Task:
Retype all the records with nothing changed.

Materials provided:
__________________________________________________
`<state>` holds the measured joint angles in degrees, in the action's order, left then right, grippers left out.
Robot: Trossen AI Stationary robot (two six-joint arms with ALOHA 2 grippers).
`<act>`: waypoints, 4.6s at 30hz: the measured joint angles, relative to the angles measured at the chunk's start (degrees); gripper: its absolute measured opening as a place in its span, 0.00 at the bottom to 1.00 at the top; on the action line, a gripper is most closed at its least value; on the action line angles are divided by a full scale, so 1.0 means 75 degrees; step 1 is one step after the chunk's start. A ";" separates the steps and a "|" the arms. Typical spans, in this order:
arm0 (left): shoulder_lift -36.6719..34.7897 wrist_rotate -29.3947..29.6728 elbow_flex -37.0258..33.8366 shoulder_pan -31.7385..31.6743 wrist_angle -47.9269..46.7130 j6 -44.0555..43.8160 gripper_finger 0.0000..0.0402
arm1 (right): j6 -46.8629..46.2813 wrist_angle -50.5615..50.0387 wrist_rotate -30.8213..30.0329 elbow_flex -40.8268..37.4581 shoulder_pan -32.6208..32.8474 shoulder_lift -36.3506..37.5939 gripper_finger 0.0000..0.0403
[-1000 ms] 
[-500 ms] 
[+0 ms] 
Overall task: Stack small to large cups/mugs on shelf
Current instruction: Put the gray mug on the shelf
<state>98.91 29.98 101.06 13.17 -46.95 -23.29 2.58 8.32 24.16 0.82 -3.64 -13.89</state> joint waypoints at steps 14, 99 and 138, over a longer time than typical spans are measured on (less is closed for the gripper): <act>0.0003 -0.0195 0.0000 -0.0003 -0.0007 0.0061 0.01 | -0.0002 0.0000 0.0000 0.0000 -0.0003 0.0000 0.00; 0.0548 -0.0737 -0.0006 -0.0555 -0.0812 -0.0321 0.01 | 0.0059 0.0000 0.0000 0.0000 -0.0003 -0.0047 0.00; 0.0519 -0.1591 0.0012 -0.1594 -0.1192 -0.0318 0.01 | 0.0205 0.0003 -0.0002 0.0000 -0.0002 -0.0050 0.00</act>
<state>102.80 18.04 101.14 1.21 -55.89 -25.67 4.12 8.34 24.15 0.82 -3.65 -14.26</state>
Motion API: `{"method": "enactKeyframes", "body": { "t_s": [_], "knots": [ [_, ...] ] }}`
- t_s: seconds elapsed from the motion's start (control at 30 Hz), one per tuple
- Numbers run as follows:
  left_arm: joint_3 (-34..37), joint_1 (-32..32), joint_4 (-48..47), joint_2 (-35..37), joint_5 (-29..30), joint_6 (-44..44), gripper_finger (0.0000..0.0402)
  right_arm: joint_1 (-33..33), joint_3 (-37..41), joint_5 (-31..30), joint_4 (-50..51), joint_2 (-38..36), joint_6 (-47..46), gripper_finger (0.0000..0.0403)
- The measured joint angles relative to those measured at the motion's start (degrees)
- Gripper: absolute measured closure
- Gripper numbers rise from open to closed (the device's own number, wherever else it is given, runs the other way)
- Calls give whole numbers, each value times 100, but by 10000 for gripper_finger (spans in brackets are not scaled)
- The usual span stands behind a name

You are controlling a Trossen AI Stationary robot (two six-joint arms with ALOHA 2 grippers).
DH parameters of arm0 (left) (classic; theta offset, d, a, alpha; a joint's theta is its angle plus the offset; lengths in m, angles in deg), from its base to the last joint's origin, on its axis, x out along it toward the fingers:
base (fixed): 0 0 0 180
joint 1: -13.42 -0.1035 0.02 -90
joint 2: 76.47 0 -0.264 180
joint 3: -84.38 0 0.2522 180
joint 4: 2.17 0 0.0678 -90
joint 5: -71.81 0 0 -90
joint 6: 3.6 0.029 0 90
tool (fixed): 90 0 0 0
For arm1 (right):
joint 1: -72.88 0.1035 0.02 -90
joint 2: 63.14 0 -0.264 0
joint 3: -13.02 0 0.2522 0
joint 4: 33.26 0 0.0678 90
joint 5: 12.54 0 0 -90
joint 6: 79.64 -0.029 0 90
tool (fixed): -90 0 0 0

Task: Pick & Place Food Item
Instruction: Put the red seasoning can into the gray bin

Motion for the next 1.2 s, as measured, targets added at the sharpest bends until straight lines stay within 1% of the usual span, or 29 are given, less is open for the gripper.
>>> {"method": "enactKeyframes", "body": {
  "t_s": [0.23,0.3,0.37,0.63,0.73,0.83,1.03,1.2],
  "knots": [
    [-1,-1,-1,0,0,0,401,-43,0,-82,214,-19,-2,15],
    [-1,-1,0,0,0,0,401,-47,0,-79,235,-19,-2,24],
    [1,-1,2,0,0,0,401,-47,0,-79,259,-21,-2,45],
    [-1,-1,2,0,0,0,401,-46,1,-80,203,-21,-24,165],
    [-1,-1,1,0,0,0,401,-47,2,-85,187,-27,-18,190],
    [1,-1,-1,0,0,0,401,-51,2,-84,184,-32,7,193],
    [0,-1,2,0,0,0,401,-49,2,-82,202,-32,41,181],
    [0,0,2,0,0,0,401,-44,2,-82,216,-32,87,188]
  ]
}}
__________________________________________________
Written response:
`<state>` holds the measured joint angles in degrees, in the action's order, left then right, grippers left out.
Robot: Trossen AI Stationary robot (two six-joint arms with ALOHA 2 grippers).
`<act>`: waypoints, 4.6s at 30hz: the measured joint angles, relative to the angles measured at the chunk's start (degrees); gripper: its absolute measured opening as a place in its span, 0.00 at the bottom to 1.00 at the top; on the action line, a gripper is most closed at its least value; on the action line angles are divided by a full scale, so 1.0 means 75 degrees; step 1 is one step after the chunk's start. A ";" separates the steps and a "|" the arms. Typical spans, in this order:
arm0 (left): shoulder_lift -36.6719..34.7897 wrist_rotate -29.3947..29.6728 elbow_flex -37.0258..33.8366 shoulder_pan -31.7385..31.6743 wrist_angle -47.9269..46.7130 j6 -44.0555..43.8160 gripper_finger 0.0000..0.0402
arm1 (right): j6 -46.8629..46.2813 wrist_angle -50.5615..50.0387 wrist_rotate -30.8213..30.0329 elbow_flex -40.8268..37.4581 shoulder_pan -32.6208..32.8474 shoulder_lift -36.3506..37.5939 gripper_finger 0.0000..0.0403
[-1000 ms] 
[-500 ms] 
[+0 ms] 
Overall task: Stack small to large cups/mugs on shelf
Current instruction: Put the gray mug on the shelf
<state>98.91 29.98 101.06 13.17 -46.95 -23.29 2.58 8.32 24.16 0.82 -3.64 -13.89</state> joint waypoints at steps 14, 99 and 138, over a longer time than typical spans are measured on (less is closed for the gripper): <act>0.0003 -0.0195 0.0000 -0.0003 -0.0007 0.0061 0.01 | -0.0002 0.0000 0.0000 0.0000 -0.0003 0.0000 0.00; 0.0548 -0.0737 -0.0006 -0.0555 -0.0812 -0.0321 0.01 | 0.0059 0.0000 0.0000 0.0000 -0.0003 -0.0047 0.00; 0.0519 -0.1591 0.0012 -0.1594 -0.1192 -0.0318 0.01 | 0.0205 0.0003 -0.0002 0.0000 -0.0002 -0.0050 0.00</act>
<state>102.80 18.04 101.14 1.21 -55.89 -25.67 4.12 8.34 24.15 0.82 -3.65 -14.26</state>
Motion API: `{"method": "enactKeyframes", "body": { "t_s": [_], "knots": [ [_, ...] ] }}`
- t_s: seconds elapsed from the motion's start (control at 30 Hz), one per tuple
- Numbers run as follows:
  left_arm: joint_3 (-34..37), joint_1 (-32..32), joint_4 (-48..47), joint_2 (-35..37), joint_5 (-29..30), joint_6 (-44..44), gripper_finger (0.0000..0.0402)
  right_arm: joint_1 (-33..33), joint_3 (-37..41), joint_5 (-31..30), joint_4 (-50..51), joint_2 (-38..36), joint_6 (-47..46), gripper_finger (0.0000..0.0403)
- The measured joint angles relative to those measured at the motion's start (degrees)
- Gripper: absolute measured closure
- Gripper numbers rise from open to closed (the device's own number, wherever else it is given, runs the other way)
- Calls give whole numbers, each value times 100, but by 10000 for gripper_finger (spans in brackets are not scaled)
- The usual span stands behind a name

You are controlling a Trossen AI Stationary robot (two six-joint arms with ALOHA 2 grippers).
DH parameters of arm0 (left) (classic; theta offset, d, a, alpha; a joint's theta is its angle plus the offset; lengths in m, angles in deg), from its base to the last joint's origin, on its axis, x out along it toward the fingers:
base (fixed): 0 0 0 180
joint 1: -13.42 -0.1035 0.02 -90
joint 2: 76.47 0 -0.264 180
joint 3: -84.38 0 0.2522 180
joint 4: 2.17 0 0.0678 -90
joint 5: -71.81 0 0 -90
joint 6: 3.6 0.029 0 90
tool (fixed): 90 0 0 0
For arm1 (right):
joint 1: -72.88 0.1035 0.02 -90
joint 2: 63.14 0 -0.264 0
joint 3: -13.02 0 0.2522 0
joint 4: 33.26 0 0.0678 90
joint 5: 12.54 0 0 -90
joint 6: 79.64 -0.029 0 90
tool (fixed): -90 0 0 0

Task: Pick & Place Food Item
Instruction: Put the red seasoning can into the gray bin

Motion for the next 1.2 s, as measured, targets added at the sharpest bends until straight lines stay within 1% of the usual span, or 29 are given, less is open for the gripper.
>>> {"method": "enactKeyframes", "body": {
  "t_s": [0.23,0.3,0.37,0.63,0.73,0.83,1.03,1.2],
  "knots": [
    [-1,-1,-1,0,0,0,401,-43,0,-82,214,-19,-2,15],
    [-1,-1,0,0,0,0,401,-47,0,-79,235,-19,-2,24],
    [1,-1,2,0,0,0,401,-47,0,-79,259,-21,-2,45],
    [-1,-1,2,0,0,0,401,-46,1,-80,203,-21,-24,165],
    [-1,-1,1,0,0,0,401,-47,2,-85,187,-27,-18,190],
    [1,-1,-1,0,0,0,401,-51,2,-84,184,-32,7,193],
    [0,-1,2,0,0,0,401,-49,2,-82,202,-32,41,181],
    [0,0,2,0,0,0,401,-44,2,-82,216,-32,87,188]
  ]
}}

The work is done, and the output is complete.